**About this task:** Below is some data. Retype exactly the lines starting at the one with "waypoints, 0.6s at" and ending at the one with "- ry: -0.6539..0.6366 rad".

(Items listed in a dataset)
▼
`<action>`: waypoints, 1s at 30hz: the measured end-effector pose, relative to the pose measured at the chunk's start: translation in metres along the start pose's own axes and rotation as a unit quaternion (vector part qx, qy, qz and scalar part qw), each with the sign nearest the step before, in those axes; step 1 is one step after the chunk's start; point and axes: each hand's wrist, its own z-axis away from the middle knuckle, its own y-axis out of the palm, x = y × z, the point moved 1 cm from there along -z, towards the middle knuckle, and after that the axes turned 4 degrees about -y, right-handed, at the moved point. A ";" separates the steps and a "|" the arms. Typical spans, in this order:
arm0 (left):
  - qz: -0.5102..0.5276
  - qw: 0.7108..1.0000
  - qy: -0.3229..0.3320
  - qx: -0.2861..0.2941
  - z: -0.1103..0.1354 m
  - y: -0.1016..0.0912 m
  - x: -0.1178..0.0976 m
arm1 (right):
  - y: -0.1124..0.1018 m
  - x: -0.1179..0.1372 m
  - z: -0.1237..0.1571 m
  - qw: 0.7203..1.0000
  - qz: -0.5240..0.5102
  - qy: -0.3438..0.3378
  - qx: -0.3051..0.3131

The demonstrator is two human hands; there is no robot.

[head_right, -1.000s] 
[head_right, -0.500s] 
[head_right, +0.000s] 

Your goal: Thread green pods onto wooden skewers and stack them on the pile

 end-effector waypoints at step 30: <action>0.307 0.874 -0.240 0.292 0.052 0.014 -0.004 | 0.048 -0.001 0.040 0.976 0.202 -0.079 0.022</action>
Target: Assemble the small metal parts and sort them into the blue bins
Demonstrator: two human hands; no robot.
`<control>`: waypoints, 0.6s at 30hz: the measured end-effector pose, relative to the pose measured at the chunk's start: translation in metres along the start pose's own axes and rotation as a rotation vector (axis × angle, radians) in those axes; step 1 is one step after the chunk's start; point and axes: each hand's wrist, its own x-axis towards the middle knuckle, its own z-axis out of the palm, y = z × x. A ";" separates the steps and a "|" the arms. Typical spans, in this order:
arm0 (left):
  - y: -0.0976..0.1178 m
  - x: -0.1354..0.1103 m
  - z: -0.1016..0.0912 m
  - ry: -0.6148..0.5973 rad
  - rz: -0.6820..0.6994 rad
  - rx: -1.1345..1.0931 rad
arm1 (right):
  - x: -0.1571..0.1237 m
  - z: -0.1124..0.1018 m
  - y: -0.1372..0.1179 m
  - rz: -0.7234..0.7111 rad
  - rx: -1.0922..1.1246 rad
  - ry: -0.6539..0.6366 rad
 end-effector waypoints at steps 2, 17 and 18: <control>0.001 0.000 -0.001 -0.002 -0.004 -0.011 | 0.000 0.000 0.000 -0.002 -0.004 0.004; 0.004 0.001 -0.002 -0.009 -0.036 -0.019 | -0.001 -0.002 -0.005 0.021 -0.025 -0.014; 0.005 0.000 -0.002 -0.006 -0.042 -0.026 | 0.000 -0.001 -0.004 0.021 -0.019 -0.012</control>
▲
**Response:**
`<control>`: waypoints, 0.6s at 30hz: the measured end-effector pose, relative to the pose measured at the chunk's start: translation in metres along the start pose's own axes and rotation as a rotation vector (axis × angle, radians) in those axes; step 1 is one step after the chunk's start; point and axes: each hand's wrist, its own x-axis towards the middle knuckle, its own z-axis out of the palm, y = z × x. A ";" separates the steps and a "|" the arms. Typical spans, in this order:
arm0 (left):
  - y: -0.0976..0.1178 m
  - x: -0.1354..0.1103 m
  - z: -0.1016..0.0912 m
  - ry: -0.6148..0.5973 rad
  - rz: -0.6820..0.6994 rad
  - rx: -1.1345..1.0931 rad
arm1 (right):
  - x: -0.1571..0.1237 m
  - z: -0.1124..0.1018 m
  - y: -0.1372..0.1179 m
  - rz: -0.7234..0.7111 rad
  - rx: -1.0922..1.1246 rad
  - ry: -0.6539..0.6366 rad

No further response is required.